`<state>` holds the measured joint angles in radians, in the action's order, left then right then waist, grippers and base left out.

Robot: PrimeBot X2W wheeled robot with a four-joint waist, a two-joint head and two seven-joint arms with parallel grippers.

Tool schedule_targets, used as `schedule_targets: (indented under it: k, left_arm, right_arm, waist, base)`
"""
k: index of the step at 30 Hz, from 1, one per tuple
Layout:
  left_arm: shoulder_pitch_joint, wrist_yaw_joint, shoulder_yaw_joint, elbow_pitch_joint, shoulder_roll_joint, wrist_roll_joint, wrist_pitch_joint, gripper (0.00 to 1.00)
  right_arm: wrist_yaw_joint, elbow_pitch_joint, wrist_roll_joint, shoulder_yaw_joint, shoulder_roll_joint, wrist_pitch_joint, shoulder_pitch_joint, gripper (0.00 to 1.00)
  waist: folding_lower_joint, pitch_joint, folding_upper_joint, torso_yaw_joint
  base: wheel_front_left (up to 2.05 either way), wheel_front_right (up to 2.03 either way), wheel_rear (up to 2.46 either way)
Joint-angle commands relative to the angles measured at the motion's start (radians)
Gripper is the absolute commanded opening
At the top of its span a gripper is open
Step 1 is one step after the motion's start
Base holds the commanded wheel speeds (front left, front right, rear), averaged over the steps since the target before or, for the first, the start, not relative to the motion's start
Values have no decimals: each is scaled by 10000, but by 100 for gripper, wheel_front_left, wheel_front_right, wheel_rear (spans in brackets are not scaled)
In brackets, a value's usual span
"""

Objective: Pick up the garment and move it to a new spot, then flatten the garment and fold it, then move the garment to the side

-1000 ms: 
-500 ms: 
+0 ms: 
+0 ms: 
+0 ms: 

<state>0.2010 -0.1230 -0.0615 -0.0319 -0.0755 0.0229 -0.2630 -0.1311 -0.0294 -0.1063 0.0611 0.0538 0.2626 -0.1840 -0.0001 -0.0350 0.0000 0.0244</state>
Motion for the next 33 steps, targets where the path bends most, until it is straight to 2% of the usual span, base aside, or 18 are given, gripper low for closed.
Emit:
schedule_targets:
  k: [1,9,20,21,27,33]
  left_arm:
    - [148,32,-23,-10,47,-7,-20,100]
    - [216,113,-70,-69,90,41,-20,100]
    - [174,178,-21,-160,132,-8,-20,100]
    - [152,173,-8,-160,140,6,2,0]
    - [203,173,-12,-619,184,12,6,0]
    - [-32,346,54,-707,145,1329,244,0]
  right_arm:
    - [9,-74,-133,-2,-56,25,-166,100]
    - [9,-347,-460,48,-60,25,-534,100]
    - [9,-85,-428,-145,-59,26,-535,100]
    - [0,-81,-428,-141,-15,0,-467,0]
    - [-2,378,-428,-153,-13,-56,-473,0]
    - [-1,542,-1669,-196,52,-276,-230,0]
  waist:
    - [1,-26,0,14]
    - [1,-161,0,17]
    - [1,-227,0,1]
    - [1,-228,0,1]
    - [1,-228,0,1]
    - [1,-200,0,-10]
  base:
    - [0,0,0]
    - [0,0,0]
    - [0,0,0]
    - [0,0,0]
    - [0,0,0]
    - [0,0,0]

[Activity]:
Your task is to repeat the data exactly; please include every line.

[Task output]:
`<state>` holds the measured joint angles in radians, in the action's order, left then right then waist, grippers and base left out.

Robot: PrimeBot X2W wheeled robot with a four-joint waist, a two-joint head and two seven-joint arms with parallel grippers.

Tool schedule_targets, used as `schedule_targets: (indented under it: k, left_arm, right_arm, waist, base)`
"""
k: index of the step at 30 Hz, from 1, one per tuple
Layout:
  left_arm: shoulder_pitch_joint, wrist_yaw_joint, shoulder_yaw_joint, elbow_pitch_joint, shoulder_roll_joint, wrist_roll_joint, wrist_pitch_joint, gripper (0.00 to 1.00)
  right_arm: wrist_yaw_joint, elbow_pitch_joint, wrist_roll_joint, shoulder_yaw_joint, shoulder_roll_joint, wrist_pitch_joint, shoulder_pitch_joint, gripper (0.00 to 1.00)
  waist: folding_lower_joint, pitch_joint, folding_upper_joint, torso_yaw_joint
  base: wheel_front_left (up to 2.05 either way), wheel_front_right (up to 2.03 either way), wheel_rear (up to 2.46 either way)
Joint-angle commands relative to the angles measured at the motion's start (radians)
Gripper is the absolute commanded opening
At the top of its span a gripper is open
Step 1 is one step after the motion's start
Base holds the commanded wheel speeds (front left, front right, rear), averaged over the steps since the target before or, for the first, the start, not relative to the motion's start
Values have no decimals: each is scaled by 10000, but by 100 for gripper, wheel_front_left, wheel_front_right, wheel_rear (spans in brackets are not scaled)
In brackets, a value's usual span
"""

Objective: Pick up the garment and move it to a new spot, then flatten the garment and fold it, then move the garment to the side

-1000 ms: 
-500 ms: 
+0 ms: 
+0 ms: 
+0 ms: 

<state>0.2010 -0.1230 -0.0615 -0.0319 -0.0755 0.0229 -0.2630 -0.1311 -0.0294 -0.1063 0.0611 0.0538 0.2626 -0.1840 -0.0001 -0.0350 0.0000 0.0244</state>
Motion for the next 33 steps, targets where the path bends most, until it is straight to 2% of the usual span, base aside, or 18 are given, gripper low for closed.
Emit:
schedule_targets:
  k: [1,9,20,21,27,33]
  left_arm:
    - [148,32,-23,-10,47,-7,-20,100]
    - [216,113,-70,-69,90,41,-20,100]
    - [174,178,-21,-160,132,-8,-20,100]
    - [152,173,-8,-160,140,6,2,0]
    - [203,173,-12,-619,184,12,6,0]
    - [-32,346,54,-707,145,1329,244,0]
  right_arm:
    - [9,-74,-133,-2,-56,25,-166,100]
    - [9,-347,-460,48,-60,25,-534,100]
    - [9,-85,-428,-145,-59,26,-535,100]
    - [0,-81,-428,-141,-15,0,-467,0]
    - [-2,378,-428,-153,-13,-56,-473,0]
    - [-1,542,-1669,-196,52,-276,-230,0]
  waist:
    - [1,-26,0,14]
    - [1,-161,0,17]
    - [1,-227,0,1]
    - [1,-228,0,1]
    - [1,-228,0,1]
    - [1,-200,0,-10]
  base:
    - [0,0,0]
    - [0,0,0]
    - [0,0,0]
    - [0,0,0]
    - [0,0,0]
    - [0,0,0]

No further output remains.